Basically, profit margin measures how much of revenue trickles down into earnings which illustrates how efficient the business is with its cost management. Asset turnover reveals how much revenue can be generated from ALS’s asset base. Finally, financial leverage will be our main focus today. It shows how much of assets are funded by equity and can show how sustainable the company’s capital structure is. Since ROE can be inflated by excessive debt, we need to examine ALS’s debt-to-equity level. The debt-to-equity ratio currently stands at a sensible 62.03%, meaning the ROE is a result of its capacity to produce profit growth without a huge debt burden.

ASX:ALQ Historical Debt June 22nd 18
ASX:ALQ Historical Debt June 22nd 18

Next Steps:

ROE is one of many ratios which meaningfully dissects financial statements, which illustrates the quality of a company. ALS exhibits a weak ROE against its peers, as well as insufficient levels to cover its own cost of equity this year. Although, its appropriate level of leverage means investors can be more confident in the sustainability of ALS’s return with a possible increase should the company decide to increase its debt levels. ROE is a helpful signal, but it is definitely not sufficient on its own to make an investment decision.

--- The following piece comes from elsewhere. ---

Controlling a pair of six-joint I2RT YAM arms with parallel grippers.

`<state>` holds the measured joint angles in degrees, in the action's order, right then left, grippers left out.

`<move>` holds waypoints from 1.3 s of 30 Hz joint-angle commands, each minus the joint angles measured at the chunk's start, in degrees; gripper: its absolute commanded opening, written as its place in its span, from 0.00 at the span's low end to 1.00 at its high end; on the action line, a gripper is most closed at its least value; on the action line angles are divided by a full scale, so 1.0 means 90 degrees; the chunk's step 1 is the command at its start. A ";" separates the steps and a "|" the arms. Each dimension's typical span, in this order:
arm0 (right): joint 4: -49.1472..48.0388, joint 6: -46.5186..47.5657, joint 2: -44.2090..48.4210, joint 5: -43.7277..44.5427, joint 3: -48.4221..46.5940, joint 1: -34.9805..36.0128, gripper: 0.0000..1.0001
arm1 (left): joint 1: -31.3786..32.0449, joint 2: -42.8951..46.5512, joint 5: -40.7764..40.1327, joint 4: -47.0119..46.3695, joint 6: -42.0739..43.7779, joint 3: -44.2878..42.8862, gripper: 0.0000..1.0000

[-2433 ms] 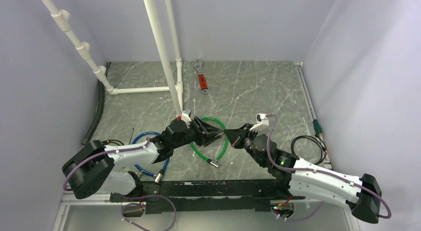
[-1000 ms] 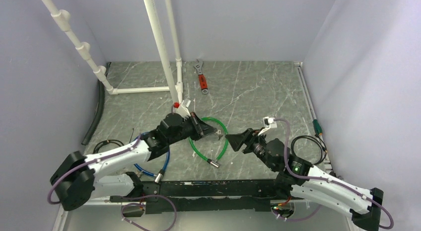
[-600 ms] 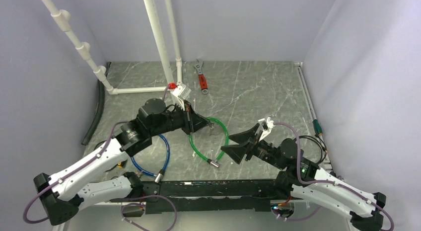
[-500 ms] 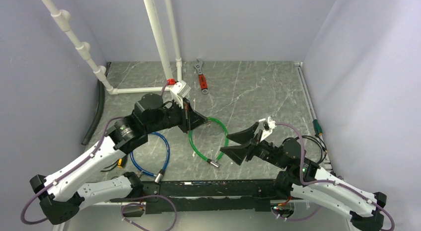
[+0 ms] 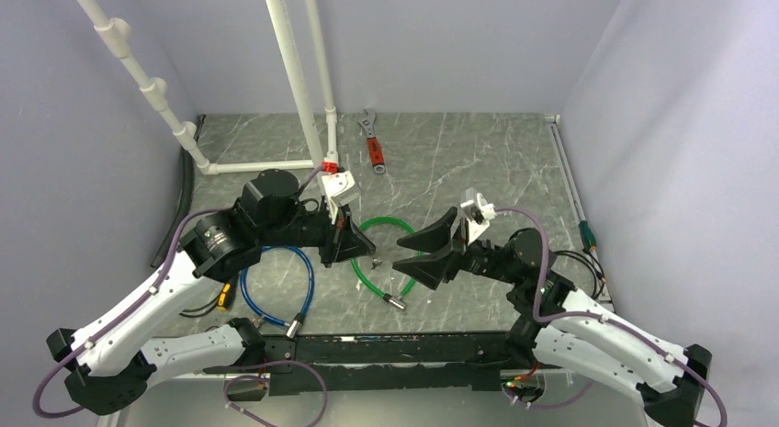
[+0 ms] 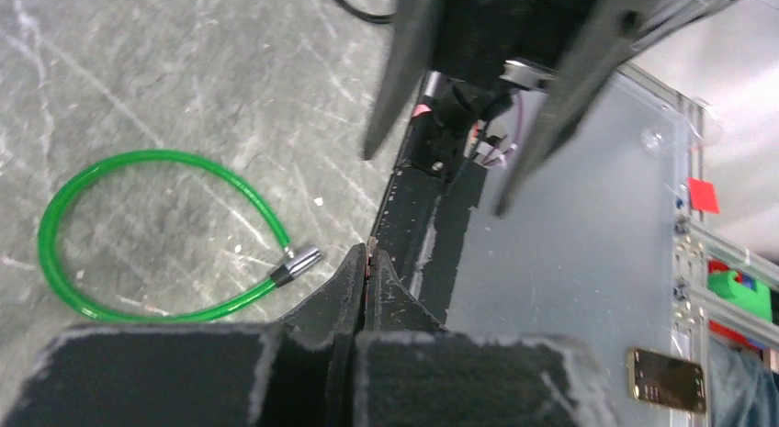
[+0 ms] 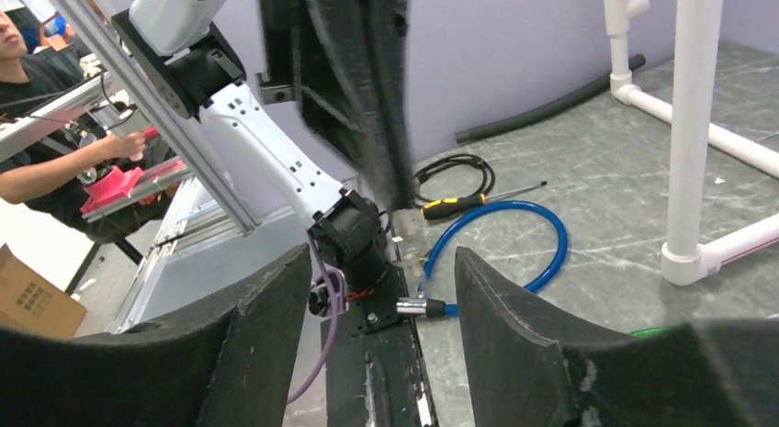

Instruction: Unlock with the key

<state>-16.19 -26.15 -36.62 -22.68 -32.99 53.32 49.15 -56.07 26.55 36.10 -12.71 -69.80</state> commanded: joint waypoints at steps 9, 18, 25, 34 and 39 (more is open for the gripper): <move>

For ALS, I’ve compiled three essential aspects you should further examine:

  1. Financial Health: Does it have a healthy balance sheet? Take a look at our free balance sheet analysis with six simple checks on key factors like leverage and risk.

  2. Valuation: What is ALS worth today? Is the stock undervalued, even when its growth outlook is factored into its intrinsic value? The intrinsic value infographic in our free research report helps visualize whether ALS is currently mispriced by the market.

  3. Other High-Growth Alternatives : Are there other high-growth stocks you could be holding instead of ALS? Explore our interactive list of stocks with large growth potential to get an idea of what else is out there you may be missing!


To help readers see pass the short term volatility of the financial market, we aim to bring you a long-term focused research analysis purely driven by fundamental data. Note that our analysis does not factor in the latest price sensitive company announcements.

The author is an independent contributor and at the time of publication had no position in the stocks mentioned.